One of the challenges of losing weight is developing a healthy weight loss plan. You need to balance realistic expectations about a weight loss plan with keeping your health up, and being aware of how your body functions.

Most people who are overweight are endormophic, and their body is programmed by genetics to accumulate fat reserves over substantial muscle mass to weather lean periods where there isn't much food. During the Ice Age, and as hunter-gatherers, this kind of body type as a definite plus for survival. Now, in a post-agricultural society, where food and survival are all but assured, the programming that leads to this body type causes a lot of health issues.

People who are overweight put more stress on their internal organs, their hearts, livers and kidneys.
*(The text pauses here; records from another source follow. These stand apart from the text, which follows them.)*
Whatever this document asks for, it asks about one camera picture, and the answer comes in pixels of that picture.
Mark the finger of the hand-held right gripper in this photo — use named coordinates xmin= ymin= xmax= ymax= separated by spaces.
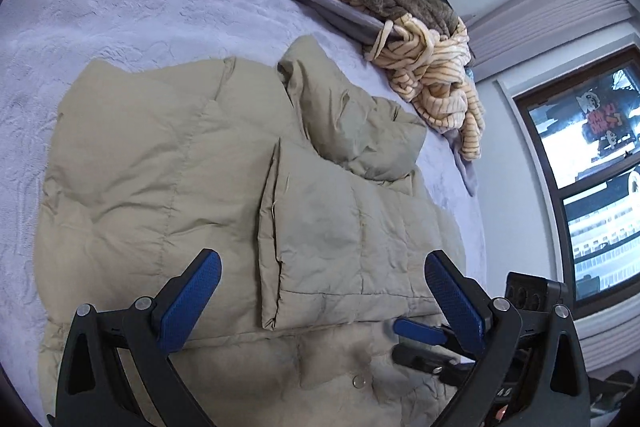
xmin=393 ymin=317 xmax=450 ymax=348
xmin=392 ymin=342 xmax=478 ymax=384

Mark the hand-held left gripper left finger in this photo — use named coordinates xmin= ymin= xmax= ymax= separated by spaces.
xmin=47 ymin=248 xmax=223 ymax=427

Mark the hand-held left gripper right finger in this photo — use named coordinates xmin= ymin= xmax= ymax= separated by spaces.
xmin=424 ymin=249 xmax=594 ymax=427

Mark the beige puffer jacket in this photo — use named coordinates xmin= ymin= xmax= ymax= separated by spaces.
xmin=32 ymin=34 xmax=468 ymax=427

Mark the cartoon window sticker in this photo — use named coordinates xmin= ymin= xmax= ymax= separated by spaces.
xmin=579 ymin=91 xmax=625 ymax=154

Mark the cream striped fleece garment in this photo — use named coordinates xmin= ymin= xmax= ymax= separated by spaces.
xmin=272 ymin=0 xmax=487 ymax=161

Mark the lavender embossed bed blanket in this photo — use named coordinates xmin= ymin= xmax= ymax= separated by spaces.
xmin=0 ymin=0 xmax=483 ymax=427

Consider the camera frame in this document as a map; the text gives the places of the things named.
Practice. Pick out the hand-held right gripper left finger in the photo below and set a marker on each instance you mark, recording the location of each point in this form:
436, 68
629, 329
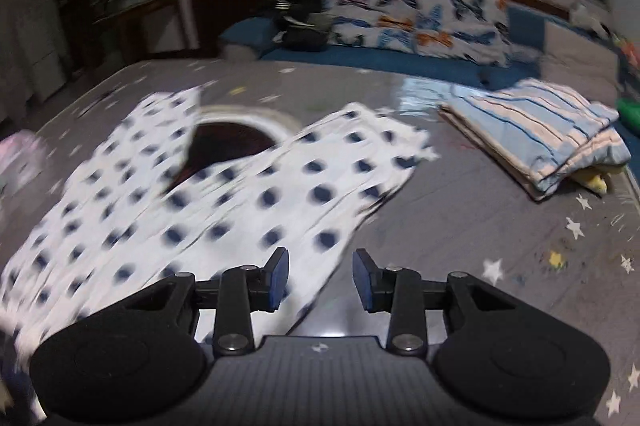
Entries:
277, 278

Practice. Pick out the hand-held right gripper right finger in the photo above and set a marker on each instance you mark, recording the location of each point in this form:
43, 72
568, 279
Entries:
361, 281

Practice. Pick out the white polka dot pants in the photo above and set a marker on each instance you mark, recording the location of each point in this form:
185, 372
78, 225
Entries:
225, 206

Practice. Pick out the built-in induction cooker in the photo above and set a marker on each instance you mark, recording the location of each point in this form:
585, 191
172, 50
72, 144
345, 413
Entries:
235, 139

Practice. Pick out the blue sofa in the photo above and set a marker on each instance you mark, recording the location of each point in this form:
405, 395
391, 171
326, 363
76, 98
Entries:
360, 61

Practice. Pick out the striped folded cloth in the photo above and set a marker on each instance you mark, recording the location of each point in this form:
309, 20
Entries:
540, 131

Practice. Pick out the yellow cloth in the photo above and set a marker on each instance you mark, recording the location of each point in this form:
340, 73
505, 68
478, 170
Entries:
595, 178

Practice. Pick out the long butterfly print pillow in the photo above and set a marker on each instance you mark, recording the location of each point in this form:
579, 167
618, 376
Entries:
370, 19

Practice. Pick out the square butterfly print pillow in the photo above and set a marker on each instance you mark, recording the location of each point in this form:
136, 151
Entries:
465, 26

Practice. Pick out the dark wooden side table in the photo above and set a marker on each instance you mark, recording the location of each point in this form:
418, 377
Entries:
150, 21

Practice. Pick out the green plastic container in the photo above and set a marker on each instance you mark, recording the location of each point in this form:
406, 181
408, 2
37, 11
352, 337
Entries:
630, 114

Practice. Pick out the white plush toy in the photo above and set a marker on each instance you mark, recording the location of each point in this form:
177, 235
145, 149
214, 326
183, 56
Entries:
585, 16

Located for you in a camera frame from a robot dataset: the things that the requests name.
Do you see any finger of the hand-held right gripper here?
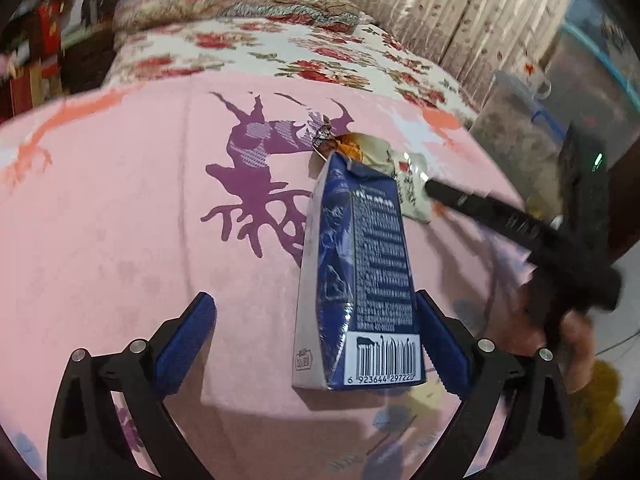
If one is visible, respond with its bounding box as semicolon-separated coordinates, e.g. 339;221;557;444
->
424;179;557;252

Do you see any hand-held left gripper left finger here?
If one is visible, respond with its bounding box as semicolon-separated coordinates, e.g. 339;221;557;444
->
47;291;217;480

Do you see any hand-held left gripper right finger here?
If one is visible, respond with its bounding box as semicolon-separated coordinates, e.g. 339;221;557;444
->
415;290;578;480

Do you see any white printed snack bag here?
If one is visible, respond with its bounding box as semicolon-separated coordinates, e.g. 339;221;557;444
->
311;115;435;224

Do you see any blue milk carton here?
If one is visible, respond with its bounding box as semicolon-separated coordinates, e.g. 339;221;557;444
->
291;151;427;391

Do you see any person's right hand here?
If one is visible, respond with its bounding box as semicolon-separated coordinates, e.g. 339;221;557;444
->
517;284;597;397

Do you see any white mug red star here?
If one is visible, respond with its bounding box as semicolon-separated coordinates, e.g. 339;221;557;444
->
520;57;553;101

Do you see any pink printed bedsheet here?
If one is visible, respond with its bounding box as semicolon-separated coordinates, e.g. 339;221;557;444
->
0;72;532;480

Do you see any large clear box teal lid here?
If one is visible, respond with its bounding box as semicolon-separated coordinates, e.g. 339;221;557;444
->
545;20;640;261

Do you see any beige leaf-print curtain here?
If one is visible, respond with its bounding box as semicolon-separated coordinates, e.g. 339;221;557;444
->
314;0;572;112

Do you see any red floral quilt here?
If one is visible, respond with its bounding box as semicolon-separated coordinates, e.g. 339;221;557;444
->
107;16;482;127

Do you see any dark wooden nightstand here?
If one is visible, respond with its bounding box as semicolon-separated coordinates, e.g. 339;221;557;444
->
60;25;122;97

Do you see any stack of red cartons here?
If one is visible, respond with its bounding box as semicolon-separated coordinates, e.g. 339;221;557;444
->
0;0;68;122

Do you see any striped floral pillow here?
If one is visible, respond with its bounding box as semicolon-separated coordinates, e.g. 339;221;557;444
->
112;0;367;37

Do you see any clear storage box blue handle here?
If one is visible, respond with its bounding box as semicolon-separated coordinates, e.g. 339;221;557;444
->
470;70;571;216

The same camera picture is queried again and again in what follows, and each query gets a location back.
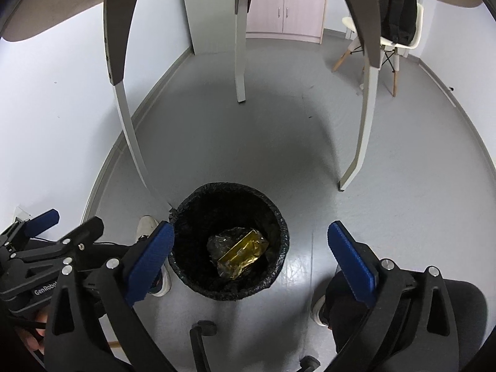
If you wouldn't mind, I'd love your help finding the person's left white shoe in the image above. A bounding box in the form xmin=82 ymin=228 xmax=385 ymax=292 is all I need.
xmin=136 ymin=215 xmax=172 ymax=297

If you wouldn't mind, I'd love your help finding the crumpled gold foil wrapper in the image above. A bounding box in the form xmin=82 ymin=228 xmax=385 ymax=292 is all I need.
xmin=216 ymin=229 xmax=270 ymax=280

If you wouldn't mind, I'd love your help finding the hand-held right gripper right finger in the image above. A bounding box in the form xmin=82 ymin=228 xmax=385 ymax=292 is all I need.
xmin=327 ymin=221 xmax=460 ymax=372

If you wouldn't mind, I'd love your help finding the person's left hand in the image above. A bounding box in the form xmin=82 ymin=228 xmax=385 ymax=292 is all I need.
xmin=17 ymin=310 xmax=49 ymax=355

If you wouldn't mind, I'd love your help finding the black office chair base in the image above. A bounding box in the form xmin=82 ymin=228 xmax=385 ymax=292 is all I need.
xmin=189 ymin=320 xmax=321 ymax=372

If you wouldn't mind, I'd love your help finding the pink drawer cabinet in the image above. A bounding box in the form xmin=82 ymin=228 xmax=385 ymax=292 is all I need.
xmin=245 ymin=0 xmax=329 ymax=44

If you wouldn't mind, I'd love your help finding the crumpled clear plastic wrap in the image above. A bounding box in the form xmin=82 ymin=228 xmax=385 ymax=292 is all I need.
xmin=206 ymin=227 xmax=249 ymax=265

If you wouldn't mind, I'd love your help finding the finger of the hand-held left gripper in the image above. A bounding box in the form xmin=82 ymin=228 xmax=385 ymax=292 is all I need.
xmin=0 ymin=209 xmax=60 ymax=258
xmin=10 ymin=217 xmax=105 ymax=276

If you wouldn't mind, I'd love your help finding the round wooden table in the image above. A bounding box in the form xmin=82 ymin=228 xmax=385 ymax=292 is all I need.
xmin=0 ymin=0 xmax=483 ymax=213

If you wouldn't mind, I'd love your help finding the trash bin with black bag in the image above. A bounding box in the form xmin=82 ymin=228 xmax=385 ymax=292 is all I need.
xmin=168 ymin=182 xmax=290 ymax=302

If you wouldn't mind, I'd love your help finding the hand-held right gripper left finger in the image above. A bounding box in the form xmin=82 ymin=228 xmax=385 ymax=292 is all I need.
xmin=44 ymin=221 xmax=179 ymax=372

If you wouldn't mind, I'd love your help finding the white shell chair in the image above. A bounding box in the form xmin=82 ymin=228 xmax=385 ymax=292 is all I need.
xmin=332 ymin=4 xmax=424 ymax=97

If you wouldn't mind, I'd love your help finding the black backpack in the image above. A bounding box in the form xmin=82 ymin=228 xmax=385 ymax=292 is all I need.
xmin=375 ymin=0 xmax=419 ymax=45

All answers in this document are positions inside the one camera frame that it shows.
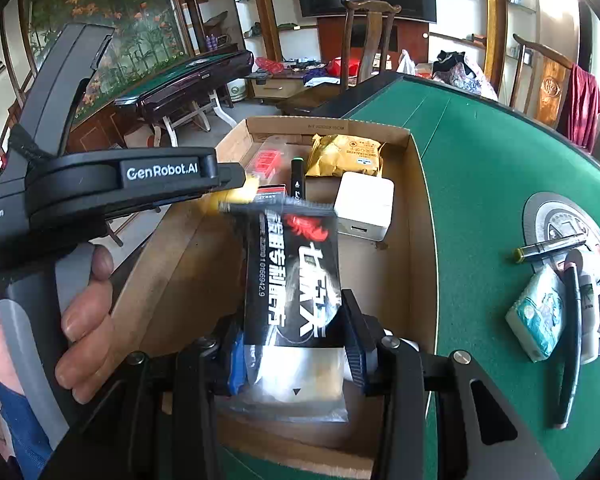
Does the black and clear pouch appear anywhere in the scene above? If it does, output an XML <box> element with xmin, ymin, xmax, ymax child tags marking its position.
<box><xmin>219</xmin><ymin>200</ymin><xmax>351</xmax><ymax>423</ymax></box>

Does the black pen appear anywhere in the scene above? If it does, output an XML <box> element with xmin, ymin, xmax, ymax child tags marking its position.
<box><xmin>555</xmin><ymin>249</ymin><xmax>586</xmax><ymax>429</ymax></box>

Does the black marker olive cap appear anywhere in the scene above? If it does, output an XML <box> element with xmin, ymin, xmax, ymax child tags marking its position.
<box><xmin>512</xmin><ymin>237</ymin><xmax>588</xmax><ymax>262</ymax></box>

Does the person's left hand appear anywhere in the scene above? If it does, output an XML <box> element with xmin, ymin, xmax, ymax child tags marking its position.
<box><xmin>55</xmin><ymin>247</ymin><xmax>116</xmax><ymax>403</ymax></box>

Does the white and red carton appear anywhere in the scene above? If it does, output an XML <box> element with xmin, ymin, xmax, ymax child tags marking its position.
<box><xmin>252</xmin><ymin>182</ymin><xmax>291</xmax><ymax>206</ymax></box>

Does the low wooden table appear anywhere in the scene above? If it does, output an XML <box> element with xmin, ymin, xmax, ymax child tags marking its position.
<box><xmin>250</xmin><ymin>75</ymin><xmax>311</xmax><ymax>103</ymax></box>

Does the black marker green cap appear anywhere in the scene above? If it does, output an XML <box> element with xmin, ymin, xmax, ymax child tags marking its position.
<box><xmin>290</xmin><ymin>157</ymin><xmax>306</xmax><ymax>201</ymax></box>

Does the yellow tape roll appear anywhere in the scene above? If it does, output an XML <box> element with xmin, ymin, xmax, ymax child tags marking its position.
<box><xmin>207</xmin><ymin>172</ymin><xmax>261</xmax><ymax>216</ymax></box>

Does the person's left forearm blue sleeve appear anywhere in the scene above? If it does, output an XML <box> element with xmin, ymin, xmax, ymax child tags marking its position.
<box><xmin>0</xmin><ymin>380</ymin><xmax>51</xmax><ymax>480</ymax></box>

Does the brown cardboard box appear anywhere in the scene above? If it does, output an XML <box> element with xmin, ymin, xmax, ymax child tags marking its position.
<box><xmin>112</xmin><ymin>116</ymin><xmax>438</xmax><ymax>480</ymax></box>

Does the carved light wooden chair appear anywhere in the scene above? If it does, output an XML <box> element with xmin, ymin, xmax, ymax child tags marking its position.
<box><xmin>510</xmin><ymin>34</ymin><xmax>581</xmax><ymax>128</ymax></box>

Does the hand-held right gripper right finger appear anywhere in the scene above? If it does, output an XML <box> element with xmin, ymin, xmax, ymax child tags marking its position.
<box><xmin>339</xmin><ymin>289</ymin><xmax>561</xmax><ymax>480</ymax></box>

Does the white charger adapter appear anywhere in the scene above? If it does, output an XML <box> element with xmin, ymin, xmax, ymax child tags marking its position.
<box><xmin>332</xmin><ymin>171</ymin><xmax>396</xmax><ymax>251</ymax></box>

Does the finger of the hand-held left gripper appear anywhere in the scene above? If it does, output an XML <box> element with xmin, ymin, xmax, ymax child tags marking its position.
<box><xmin>217</xmin><ymin>163</ymin><xmax>247</xmax><ymax>194</ymax></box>

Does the dark wooden chair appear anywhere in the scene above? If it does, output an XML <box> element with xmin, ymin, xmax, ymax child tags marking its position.
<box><xmin>275</xmin><ymin>0</ymin><xmax>401</xmax><ymax>116</ymax></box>

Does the small red plastic packet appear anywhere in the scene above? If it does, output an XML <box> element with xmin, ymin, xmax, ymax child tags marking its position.
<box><xmin>244</xmin><ymin>147</ymin><xmax>286</xmax><ymax>176</ymax></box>

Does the pile of clothes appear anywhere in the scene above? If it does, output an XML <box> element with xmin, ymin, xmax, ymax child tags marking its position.
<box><xmin>432</xmin><ymin>50</ymin><xmax>498</xmax><ymax>101</ymax></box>

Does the dark green-topped mahjong table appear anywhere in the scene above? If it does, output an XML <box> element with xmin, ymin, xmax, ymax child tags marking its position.
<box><xmin>112</xmin><ymin>50</ymin><xmax>256</xmax><ymax>136</ymax></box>

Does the white tissue packet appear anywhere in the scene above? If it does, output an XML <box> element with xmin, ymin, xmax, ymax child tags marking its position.
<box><xmin>505</xmin><ymin>262</ymin><xmax>568</xmax><ymax>363</ymax></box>

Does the yellow cracker packet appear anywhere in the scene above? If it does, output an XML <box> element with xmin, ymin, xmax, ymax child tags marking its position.
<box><xmin>306</xmin><ymin>132</ymin><xmax>386</xmax><ymax>179</ymax></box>

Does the dark red cloth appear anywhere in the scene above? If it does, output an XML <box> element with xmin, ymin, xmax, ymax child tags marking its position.
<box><xmin>557</xmin><ymin>62</ymin><xmax>600</xmax><ymax>153</ymax></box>

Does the round table centre panel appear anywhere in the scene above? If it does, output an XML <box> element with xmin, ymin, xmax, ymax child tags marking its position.
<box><xmin>522</xmin><ymin>191</ymin><xmax>600</xmax><ymax>361</ymax></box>

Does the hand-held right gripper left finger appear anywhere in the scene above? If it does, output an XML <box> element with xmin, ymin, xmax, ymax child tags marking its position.
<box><xmin>45</xmin><ymin>327</ymin><xmax>251</xmax><ymax>480</ymax></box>

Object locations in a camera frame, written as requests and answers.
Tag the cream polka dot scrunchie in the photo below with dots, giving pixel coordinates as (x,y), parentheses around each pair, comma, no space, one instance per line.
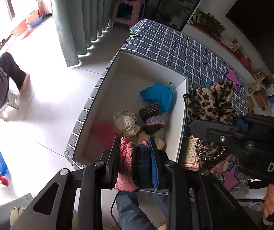
(125,123)

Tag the pink plastic stool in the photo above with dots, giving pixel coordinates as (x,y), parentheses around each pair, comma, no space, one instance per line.
(127,12)

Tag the black television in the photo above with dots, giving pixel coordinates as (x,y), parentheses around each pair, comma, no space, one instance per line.
(261,12)

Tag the green curtain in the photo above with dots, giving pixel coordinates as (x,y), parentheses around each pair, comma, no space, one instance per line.
(84,16)

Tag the yellow printed booklet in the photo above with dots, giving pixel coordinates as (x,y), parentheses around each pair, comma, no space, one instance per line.
(190,152)

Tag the pink knit doll hat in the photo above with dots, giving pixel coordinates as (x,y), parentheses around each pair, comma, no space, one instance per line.
(125,167)

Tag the green plant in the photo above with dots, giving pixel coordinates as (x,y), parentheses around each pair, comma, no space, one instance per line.
(210,20)

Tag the grey grid-patterned storage box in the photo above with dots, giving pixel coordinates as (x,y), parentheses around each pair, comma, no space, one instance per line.
(137,95)

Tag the person's leg in jeans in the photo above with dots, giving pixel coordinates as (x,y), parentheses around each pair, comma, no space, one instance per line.
(132,213)

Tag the orange basin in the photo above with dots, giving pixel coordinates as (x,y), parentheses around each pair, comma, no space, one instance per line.
(32,15)
(20,30)

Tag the blue dustpan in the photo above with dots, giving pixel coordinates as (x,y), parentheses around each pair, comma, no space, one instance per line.
(1,163)

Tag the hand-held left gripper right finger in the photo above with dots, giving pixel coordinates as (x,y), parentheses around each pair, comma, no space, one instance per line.
(154,165)

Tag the pile of colourful clutter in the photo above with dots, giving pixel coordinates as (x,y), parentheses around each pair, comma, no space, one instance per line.
(261,86)

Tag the white plastic stool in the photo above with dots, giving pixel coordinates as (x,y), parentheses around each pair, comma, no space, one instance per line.
(7,105)

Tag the brown paper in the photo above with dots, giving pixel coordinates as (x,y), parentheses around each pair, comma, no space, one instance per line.
(159,143)

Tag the leopard print cloth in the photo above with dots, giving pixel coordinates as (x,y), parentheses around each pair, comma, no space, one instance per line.
(211,103)

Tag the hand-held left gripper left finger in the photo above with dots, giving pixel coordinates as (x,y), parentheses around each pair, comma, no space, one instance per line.
(114,163)

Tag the blue basin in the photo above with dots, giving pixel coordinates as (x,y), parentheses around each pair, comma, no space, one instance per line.
(36,21)

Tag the white low cabinet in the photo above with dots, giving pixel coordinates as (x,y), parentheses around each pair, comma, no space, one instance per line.
(199,32)

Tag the pink star sticker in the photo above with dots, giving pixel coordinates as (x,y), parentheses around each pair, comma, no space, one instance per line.
(232,75)
(230,178)

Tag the dark glass cabinet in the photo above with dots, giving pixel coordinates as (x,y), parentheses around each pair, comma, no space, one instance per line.
(172,2)

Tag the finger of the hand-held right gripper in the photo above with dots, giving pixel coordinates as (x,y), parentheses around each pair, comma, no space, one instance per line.
(266,121)
(213,131)

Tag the striped knit doll hat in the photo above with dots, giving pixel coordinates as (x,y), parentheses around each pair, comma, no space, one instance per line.
(152,118)

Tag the navy black knit doll hat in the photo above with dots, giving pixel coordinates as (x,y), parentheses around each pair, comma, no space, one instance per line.
(143,167)

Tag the small white clip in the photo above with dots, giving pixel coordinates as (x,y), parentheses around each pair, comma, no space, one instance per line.
(170,83)

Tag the blue cloth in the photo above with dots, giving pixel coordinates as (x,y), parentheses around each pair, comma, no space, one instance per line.
(159,95)
They are much more likely to develop joint and bone injuries due to overstressing their bodies, and they will be at higher risk for cardiovascular disease, so the benefits of a healthy weight loss plan are immense.

The first thing to do when making a healthy weight loss plan is to incorporate exercise into it. While no amount of exercise will turn John Goodman into Arnold Schwarzenegger, or do the same for you, exercise is one of the two triggers you need to make a good weight loss program work. Your body expects you to do physical work– try to work up to three or four forty minute intense workouts per week, with light cardio workouts on the other days.

Once you've habituated your body to doing regular exercise, by walking, by lifting weights, or by playing something that gets you breathless, it's time to look at adjusting your diet to match. First, it's always better to increase your activity levels at the same time you reduce your caloric intake levels. You're trying to convince your body that you live in a time and place where game and food are plentiful, but that you have to work to get at it- this is the set of circumstances your body is built for.

When reducing your caloric intake, it's important to NOT neglect the taste of the food. If you get bored with the meals, you'll drop the diet. If the meals don't satisfy you, you'll feel you're depriving yourself, and you'll break the diet. Low calorie meals need to be very satisfying in taste and texture to do you any good.

Focus on meals that are high in dietary fiber, high in protein, and lower in carbohydrates. Your body is conditioned to want carbohydrates, particularly sugar, because they're the kinds of foods that give a quick burst of energy in emergencies. Your hindbrain is still watching out for predators, and it wants to make sure that there's plenty of energy available for when a leopard drops out of the suspended ceiling into your office cubical…so it gives you a craving for sweets.

The problem with this craving for carbohydrates is that your body will burn them in preference to burning fat, and will convert excess carbohydrates into fats, on the principal of storing food for leaner times in the future. So, moderate your carbs while you get lots of exercise…and keep an eye out for leopards in the suspended ceiling at work. Just in case.